I find a lot of anti-Wal-Mart writing unpersuasive, but far and away the strongest case that Wal-Mart’s workers could improve their lives at no cost to the public weal if they had a strong labor union comes from pro-Wal-Mart voices.
Recessions are also a time when employers don’t necessarily have a lot of profits to give up. Walmart’s $446 billion of revenue last year was eye-popping, but its profit margins are far from fat–between 3% to 3.5%. If they cut that down by a percentage point–about what retailers like Costco and Macy’s have been bringing in–that would give each Walmart employee about $2850 a year, which is substantial but far from life-changing. Further wage improvements would have to come out of the pockets of Walmart’s extremely price conscious shoppers. Which might be difficult, given how many product categories Amazon is pushing into.
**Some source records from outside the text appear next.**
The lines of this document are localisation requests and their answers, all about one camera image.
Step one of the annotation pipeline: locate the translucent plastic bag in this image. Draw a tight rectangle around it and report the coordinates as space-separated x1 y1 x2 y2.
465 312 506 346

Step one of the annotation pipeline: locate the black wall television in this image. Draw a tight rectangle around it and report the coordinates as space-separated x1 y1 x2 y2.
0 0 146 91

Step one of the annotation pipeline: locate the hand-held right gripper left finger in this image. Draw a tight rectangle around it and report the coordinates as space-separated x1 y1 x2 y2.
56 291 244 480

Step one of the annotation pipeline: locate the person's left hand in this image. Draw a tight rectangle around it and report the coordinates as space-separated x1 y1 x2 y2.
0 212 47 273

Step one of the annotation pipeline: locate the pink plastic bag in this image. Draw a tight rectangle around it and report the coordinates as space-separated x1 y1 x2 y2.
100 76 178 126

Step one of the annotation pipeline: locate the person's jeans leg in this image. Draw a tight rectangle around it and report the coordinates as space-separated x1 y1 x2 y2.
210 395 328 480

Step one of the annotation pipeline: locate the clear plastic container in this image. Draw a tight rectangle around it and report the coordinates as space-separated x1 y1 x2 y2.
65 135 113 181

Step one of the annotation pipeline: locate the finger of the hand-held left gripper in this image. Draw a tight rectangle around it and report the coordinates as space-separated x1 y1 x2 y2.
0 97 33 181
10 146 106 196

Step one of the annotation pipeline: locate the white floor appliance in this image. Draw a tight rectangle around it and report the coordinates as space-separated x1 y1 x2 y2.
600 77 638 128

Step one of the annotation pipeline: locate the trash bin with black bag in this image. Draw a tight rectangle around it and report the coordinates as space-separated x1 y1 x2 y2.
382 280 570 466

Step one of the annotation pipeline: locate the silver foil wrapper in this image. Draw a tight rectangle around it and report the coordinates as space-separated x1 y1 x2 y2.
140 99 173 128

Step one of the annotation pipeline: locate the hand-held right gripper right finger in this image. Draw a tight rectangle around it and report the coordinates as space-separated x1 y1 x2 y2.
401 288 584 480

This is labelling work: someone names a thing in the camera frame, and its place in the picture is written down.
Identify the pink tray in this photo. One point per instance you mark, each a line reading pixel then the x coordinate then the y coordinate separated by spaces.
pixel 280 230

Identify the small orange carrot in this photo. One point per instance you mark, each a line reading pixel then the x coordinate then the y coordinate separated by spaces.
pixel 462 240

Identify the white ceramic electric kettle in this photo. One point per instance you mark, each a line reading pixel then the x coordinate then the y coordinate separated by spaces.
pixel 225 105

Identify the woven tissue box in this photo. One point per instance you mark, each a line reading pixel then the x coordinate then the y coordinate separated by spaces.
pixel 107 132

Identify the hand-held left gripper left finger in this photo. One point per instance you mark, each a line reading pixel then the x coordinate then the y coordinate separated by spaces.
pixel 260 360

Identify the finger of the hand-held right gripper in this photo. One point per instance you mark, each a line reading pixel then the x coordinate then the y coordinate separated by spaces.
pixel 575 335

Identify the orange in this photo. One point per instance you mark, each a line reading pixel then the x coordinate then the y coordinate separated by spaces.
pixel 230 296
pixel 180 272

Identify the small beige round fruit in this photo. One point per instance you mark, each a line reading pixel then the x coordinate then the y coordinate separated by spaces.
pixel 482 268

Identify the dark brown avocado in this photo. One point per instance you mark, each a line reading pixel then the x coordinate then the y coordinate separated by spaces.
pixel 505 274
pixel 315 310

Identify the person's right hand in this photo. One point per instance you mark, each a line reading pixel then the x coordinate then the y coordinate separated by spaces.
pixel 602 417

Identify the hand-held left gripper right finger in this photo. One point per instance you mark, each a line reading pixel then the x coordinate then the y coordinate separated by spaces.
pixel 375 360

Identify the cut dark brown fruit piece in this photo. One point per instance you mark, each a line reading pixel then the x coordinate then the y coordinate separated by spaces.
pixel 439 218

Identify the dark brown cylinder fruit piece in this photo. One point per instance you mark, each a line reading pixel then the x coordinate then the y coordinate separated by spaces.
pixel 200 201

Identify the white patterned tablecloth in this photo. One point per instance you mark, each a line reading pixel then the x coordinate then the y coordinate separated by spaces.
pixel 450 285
This is a great case study in rhetorical strategies. But the analysis is admirably clear. Wal-Mart’s profit margins, though by no means enormous, are larger than those of its main competitors. Given the weak national labor market, Wal-Mart has no reason to cough up extra money to its workforce. But a strong labor union could coerce them into coughing up higher pay and bringing their margins in line with Costco and Macy’s. As a result, each Wal-Mart employee might get a bit less than $3,000 more a year. Whether that’s “life-changing” or not is an interesting question, but since we’re talking about low-wage workers here, I think the intuitions of highly paid professionals may be a bit off. It seems very plausible that the marginal hedonic value of a thousand bucks or three to Wal-Mart’s workforce would be very large.
I’m reminded of “Seven and a Half Cents” from what’s far and away the best musical comedy about union organizing:
Jason Furman has argued persuasively in my view that Wal-Mart’s low prices are an underappreciated boon to the American working class, but McArdle’s point about profit margins underscores the fact that a stronger worker presence would likely create wage gains without undermining Wal-Mart’s low prices.
Now the Amazon point is a crucial one for the medium term. Competitors should be pissing their pants about Amazon and its sell-at-a-loss-and-make-it-up-in-volume business strategy. No amount of squeezing your workers is going to let you maintain your margins in the face of competition from an entrant who has no margins. This behemoth will devour Walm-Mart—associates and executives alike—unless Wall Street stops offering it such a generous price/earnings ratio.